Intervention de Jérémie Iordanoff

Réunion du mercredi 31 mai 2023 à 9h05
Commission des lois constitutionnelles, de la législation et de l'administration générale de la république

Photo issue du site de l'Assemblée nationale ou de WikipediaJérémie Iordanoff :

La proposition de loi pose une question difficile : faut-il revenir sur le transfert de la compétence eau prévu par la loi NOTRe ? Chez les écologistes, les avis sont nuancés, pour ne pas dire pluriels. La question met en tension deux logiques : d'une part, la nécessité d'assurer une meilleure gestion de la ressource en eau, et, de l'autre, le respect du libre choix des communes. Il faut être pragmatique et se garder des affirmations idéologiques.
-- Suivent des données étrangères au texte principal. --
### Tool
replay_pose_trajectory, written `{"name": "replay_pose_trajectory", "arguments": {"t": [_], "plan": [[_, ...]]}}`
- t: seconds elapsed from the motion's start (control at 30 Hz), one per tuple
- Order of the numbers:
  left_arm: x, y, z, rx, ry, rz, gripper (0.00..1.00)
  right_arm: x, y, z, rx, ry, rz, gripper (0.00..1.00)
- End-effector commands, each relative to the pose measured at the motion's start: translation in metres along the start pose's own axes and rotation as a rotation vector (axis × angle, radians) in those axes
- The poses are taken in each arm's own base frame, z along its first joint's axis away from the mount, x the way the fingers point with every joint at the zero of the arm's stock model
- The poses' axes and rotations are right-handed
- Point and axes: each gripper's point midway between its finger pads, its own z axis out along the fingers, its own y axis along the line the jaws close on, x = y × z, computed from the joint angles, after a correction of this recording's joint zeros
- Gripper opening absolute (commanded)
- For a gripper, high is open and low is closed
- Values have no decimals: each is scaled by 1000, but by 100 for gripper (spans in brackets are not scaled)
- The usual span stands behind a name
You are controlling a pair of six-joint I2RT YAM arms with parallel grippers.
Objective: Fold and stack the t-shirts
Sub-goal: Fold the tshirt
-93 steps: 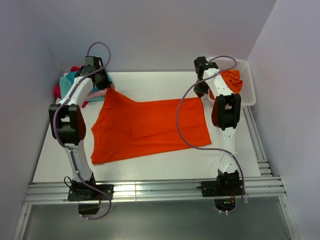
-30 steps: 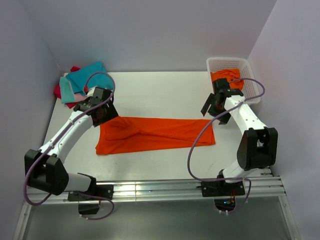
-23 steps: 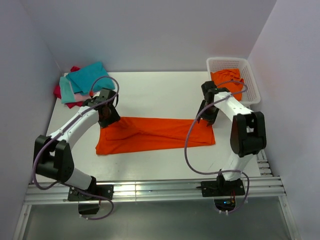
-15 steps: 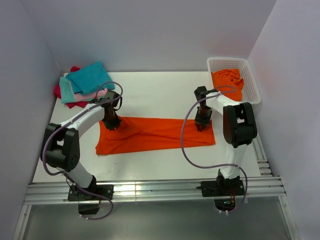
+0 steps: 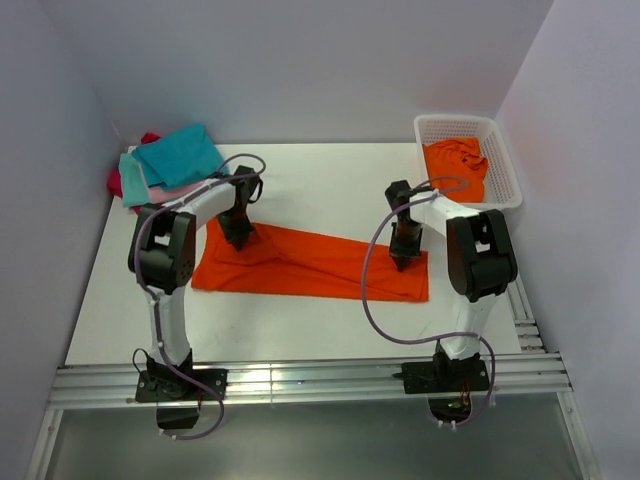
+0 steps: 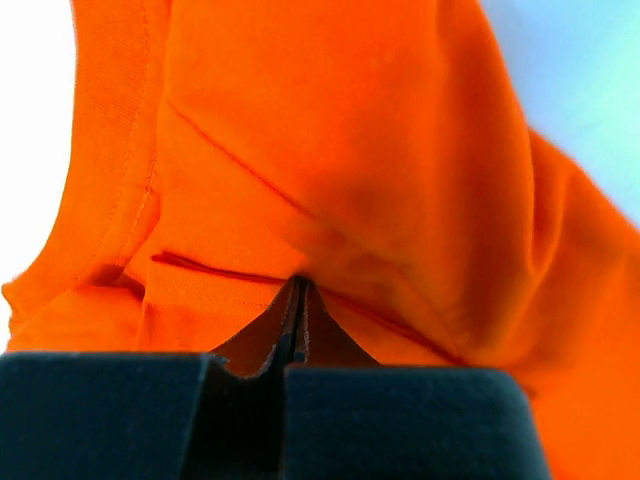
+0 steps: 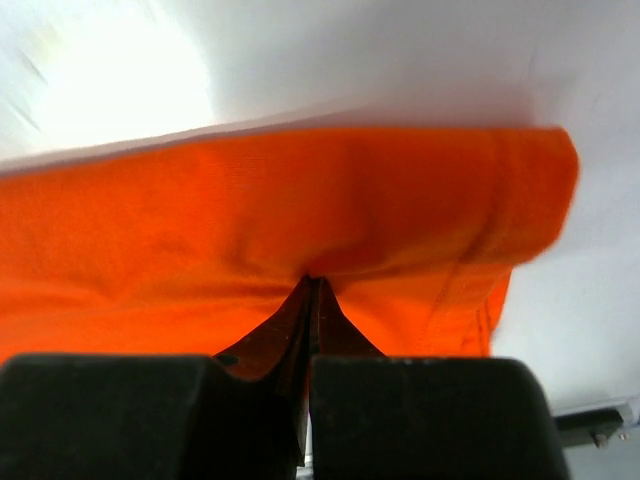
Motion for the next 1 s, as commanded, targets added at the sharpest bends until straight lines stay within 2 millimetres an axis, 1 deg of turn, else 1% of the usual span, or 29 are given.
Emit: {"name": "replay_pose_trajectory", "arguments": {"t": [0.0,0.03,0.07,0.1,0.13,0.17,0.2,0.23,0.27,0.3,0.33,0.37,0.4,0.43,0.5,0.53,0.57,0.6,0.63,0.67,0.7,0.73,0.77,0.8,0.83,0.87,0.9,0.93,0.97], "plan": [[-36,-24,14,-17,-74,32,0,47,-1,6,0,98,-60,0],[-34,-27,27,-42,-49,59,0,55,5,7,-21,109,-71,0],[-41,-34,29,-36,-50,67,0,61,9,6,-28,108,-80,0],[-65,-55,17,14,-97,65,0,83,27,6,-71,151,-134,0],[-64,-66,32,17,-65,78,0,93,38,6,-84,159,-174,0],[-69,-75,32,34,-57,86,0,105,49,8,-81,177,-204,0],[-97,-102,12,122,-116,73,0,128,75,3,-104,177,-313,0],[-93,-122,23,182,-72,89,0,142,90,2,-115,180,-369,0],[-118,-153,-4,315,-130,82,0,158,105,4,-122,198,-425,0],[-112,-179,-9,441,-87,121,0,185,139,-6,-187,191,-555,0],[-116,-203,-31,580,-94,143,0,201,155,-10,-213,198,-627,0],[-112,-216,-41,671,-83,158,0,215,167,-7,-224,208,-718,0],[-124,-238,-64,792,-153,170,2,222,192,-20,-270,173,-788,0],[-126,-246,-86,848,-186,187,4,243,203,-25,-282,153,-887,0],[-121,-268,-124,954,-244,250,14,247,216,-37,-282,85,-961,0],[-119,-273,-139,990,-252,257,18,245,217,-40,-267,49,-968,0],[-119,-276,-153,1029,-260,261,23,244,220,-49,-283,22,-954,5],[-122,-277,-164,1045,-281,251,35,241,218,-53,-282,3,-945,9],[-128,-273,-188,1068,-323,249,44,238,218,-57,-285,-14,-938,17],[-130,-269,-195,1065,-343,245,53,234,218,-64,-284,-46,-920,43],[-137,-264,-207,1061,-386,236,70,231,217,-68,-280,-62,-912,51],[-145,-256,-234,1075,-443,229,81,225,215,-74,-266,-100,-894,68],[-149,-251,-247,1074,-474,223,86,223,213,-78,-260,-108,-887,73],[-158,-241,-266,1067,-525,200,92,214,208,-84,-214,-142,-872,74],[-161,-234,-278,1067,-545,189,95,208,205,-89,-189,-163,-858,74],[-164,-227,-285,1062,-558,177,95,204,203,-95,-177,-185,-851,74],[-170,-212,-307,1058,-606,156,95,198,202,-105,-166,-217,-841,75],[-171,-204,-313,1047,-625,151,96,196,202,-117,-192,-241,-825,75],[-168,-196,-309,1012,-615,150,95,194,202,-125,-206,-259,-819,75]]}}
On a longtemps cru, en France, que l'accès à l'eau serait garanti pour tous les usages. Cette croyance ne tient plus : nous avons traversé et traverserons encore de douloureux épisodes de sécheresse. La ressource en eau se raréfie. Nous serons contraints de l'économiser et de préserver sa qualité. Or nos réseaux d'eau et d'assainissement sont vieillissants ; il est urgent de les rénover. En effet, 20 % de l'eau se perd et le taux de conformité sanitaire des stations d'épuration est très loin d'être satisfaisant. Tôt ou tard, ce sous-investissement dans les infrastructures fera grimper le prix de l'eau, quels que soient le mode de gestion et le niveau où la compétence est exercée.

De manière générale, mutualiser les moyens permet d'accroître les capacités d'investissement des collectivités et favorise, à terme, une meilleure gestion de la ressource. Les oppositions, il est vrai, sont nombreuses, alors même que le cadre législatif a été assoupli. De nombreux élus estiment que l'échelon intercommunal éloigne les décideurs du public qu'ils sont censés servir. Or, depuis 2019, les communes ont la possibilité de se voir déléguer par convention l'exercice des compétences eau et assainissement : c'est un moyen de retrouver une gestion de proximité.

Selon certains élus, le transfert de la compétence favorise l'augmentation du prix de l'eau. Nous sommes sensibles à l'argument, surtout en pleine période d'inflation. En principe, ce sont les usagers qui financent les services d'eau et d'assainissement, mais la loi a été ajustée l'an dernier : les intercommunalités ont désormais la possibilité de mobiliser plus facilement leur budget principal pour faire face à des investissements importants, ce qui permet d'éviter les augmentations de tarif excessives. Sans doute faut-il attendre un peu avant que les effets du dispositif soient visibles.

Je n'oublie pas non plus l'argument selon lequel les élus n'auraient pas attendu la loi NOTRe pour mettre en commun leurs ressources. Il est vrai qu'ils se sont regroupés au sein de syndicats d'eau et d'assainissement dont le périmètre correspond à une logique de gestion de proximité. Là encore, toutefois, des outils existent pour maintenir ces structures, par la voie de la délégation de compétence. Il ne faut pas confondre le niveau où la compétence est exercée et celui où elle est gérée.

Nous devons écouter les acteurs, faire confiance à l'intelligence des élus, entendre leurs inquiétudes, identifier ce qui ne fonctionne pas, proposer des ajustements et, si besoin, inventer de nouveaux mécanismes, sans pour autant perdre de vue les intérêts de long terme. Or nous ne saurions faire abstraction de la question écologique.

Je crois en la solidarité des communes, et la loi me paraît suffisamment souple pour s'adapter à des configurations très diverses et permettre la gestion locale de la ressource en eau. Cela dit, la mutualisation n'est pas la seule réponse : l'État doit apporter son soutien. Il faut maintenir les moyens financiers des collectivités et des agences de l'eau. Il convient également d'accompagner les maires. En outre, la sobriété doit être encouragée. Enfin, la tarification progressive de l'eau est un enjeu très important : il faut réfléchir à l'instauration de la gratuité pour les premiers mètres cubes d'eau.

Pour ma part, je m'abstiendrai sur ce texte.